Project Palate: Veganism

I’m not entirely sure how I slid into it so swiftly, but going vegan was a decision that solidified itself with little disturbance despite the sudden shift in my system. Proposed by a vegetarian co-worker, it was originally intended as a month-long trial. It should have been difficult and taxing on me by way of temptation. I should have endured cravings that would have startled the stability of my knees at the sweeping scent of slow-cooked meat swirling through the streets as I walked by a shawarma stand downtown. I should have been clutching my fists underneath the table while observing a friend attend adoringly to his bacon-wrapped roasted chicken, stuffed with lemon and herbs and boasting steam of a salty richness at a dinner in Laurel Canyon in L.A. And perhaps I should have also felt like a modern day high-maintenance madam with my requests for alterations involving restaurants and intimate meals in. The truth is, neither my body nor my mind hardly even noticed a difference, and most importantly, my sybaritic side felt safe. I was living on and living with pleasure.

So how did I get to be so lucky? How did I cut into my habitual comforts and evolve so seamlessly without much struggle? For one, I’m doing this in the name of research, and so the awareness of an inevitable end in the moment I care to meet it, liberates me in its impermanence. For two, although I’ve been consuming meat for the majority of my life, I’m a vegetable fanatic, a follower of the fruit and a believer of balance. I’m also someone who naturally necessitates variety in my life, and so felt that veganism could serve me with an element of surprise.

It’s now been 34 days and I am still vegan. The month of January was not nearly long enough to sink my mind into the creative component of this so-called challenge, and so I’ve decided to carry on until I feel that I have extracted enough from this experience to layer my lifestyle with a fresh sense of gastronomic growth.

With its crowd of bohemian bodies seeking both inner balance and external beauty, L.A. was not surprisingly obedient in its options for vegan restaurants and cafe’s. It was the perfect place to fix in my frame of mind.

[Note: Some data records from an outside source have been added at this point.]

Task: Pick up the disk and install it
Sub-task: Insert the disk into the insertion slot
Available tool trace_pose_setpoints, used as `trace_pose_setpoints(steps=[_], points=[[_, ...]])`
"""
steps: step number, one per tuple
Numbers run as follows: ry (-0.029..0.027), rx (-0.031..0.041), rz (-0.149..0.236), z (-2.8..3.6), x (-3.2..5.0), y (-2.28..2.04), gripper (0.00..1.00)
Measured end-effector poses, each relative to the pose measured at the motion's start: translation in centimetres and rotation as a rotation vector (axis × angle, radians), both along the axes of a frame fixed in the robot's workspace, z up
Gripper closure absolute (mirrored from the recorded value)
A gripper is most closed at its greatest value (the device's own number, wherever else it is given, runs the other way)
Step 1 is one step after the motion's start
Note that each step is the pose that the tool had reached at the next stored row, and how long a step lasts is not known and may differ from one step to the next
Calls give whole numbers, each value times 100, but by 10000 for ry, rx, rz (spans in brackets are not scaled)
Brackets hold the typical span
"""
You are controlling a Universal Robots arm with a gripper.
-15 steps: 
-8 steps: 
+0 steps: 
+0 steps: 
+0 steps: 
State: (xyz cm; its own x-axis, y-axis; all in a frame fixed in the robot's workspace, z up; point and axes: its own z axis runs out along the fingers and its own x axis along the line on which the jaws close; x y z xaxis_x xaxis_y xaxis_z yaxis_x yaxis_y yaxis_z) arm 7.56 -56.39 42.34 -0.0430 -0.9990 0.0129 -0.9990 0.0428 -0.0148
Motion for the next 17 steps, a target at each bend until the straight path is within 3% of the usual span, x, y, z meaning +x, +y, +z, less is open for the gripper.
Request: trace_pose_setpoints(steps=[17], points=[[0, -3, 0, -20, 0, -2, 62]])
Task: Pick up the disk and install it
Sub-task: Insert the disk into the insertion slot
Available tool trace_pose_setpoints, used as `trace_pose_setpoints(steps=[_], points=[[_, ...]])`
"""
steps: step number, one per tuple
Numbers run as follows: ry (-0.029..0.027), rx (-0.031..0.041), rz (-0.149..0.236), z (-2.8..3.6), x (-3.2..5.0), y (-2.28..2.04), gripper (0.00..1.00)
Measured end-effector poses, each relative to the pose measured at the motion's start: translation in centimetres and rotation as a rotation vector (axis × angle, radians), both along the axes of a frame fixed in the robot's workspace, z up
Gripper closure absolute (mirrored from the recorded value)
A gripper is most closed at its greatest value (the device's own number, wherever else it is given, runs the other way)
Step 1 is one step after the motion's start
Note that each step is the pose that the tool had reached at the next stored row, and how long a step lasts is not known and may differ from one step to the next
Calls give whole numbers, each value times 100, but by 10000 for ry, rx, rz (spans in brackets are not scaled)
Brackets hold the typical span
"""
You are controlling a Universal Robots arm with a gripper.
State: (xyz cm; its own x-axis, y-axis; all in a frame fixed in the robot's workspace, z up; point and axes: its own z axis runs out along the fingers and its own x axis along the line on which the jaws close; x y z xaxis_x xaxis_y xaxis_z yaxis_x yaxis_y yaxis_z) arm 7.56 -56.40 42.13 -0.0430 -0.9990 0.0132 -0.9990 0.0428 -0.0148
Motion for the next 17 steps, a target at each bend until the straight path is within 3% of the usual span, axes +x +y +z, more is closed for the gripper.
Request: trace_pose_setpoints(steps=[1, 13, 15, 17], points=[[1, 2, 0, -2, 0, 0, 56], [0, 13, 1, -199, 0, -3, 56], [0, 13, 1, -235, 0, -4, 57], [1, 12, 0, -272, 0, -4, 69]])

M Cafe de Chaya on Melrose Avenue

Tried the Vegan Benedict, which is a cleverly disguised concoction of steamed kale, tomato, tempeh bacon and soy hollandaise on a grilled whole-grain baguette. Served in a plethoric portion, consider sharing this breakfast.

Cru in Griffith Park

You can very well be an avid game hunter and still be satisfied here. All of their dishes are both vegan and raw, and will astonish you with alternatives for the common ingredient. The Hawaiian Flatbread Pizza with cashew cheese, sundried tomato bread and shiitake mushrooms on sunflower bread, is an excellent example of that.

The remainder of my time in L.A. was improvised, of which I either had oatmeal steamed in soy at The Standard in West Hollywood, or a salad elsewhere, without the addition of dairy. If they were to allow, that is. Gjelina in Abbot Kinney was surprisingly strict in their restriction of custom-made meals. Instead, I surrendered to a satisfaction of a Brooklyn brewed ale and wood-roasted vegetables.

Who knows where this month will lead me, as I only remain certain in my regime for constant change.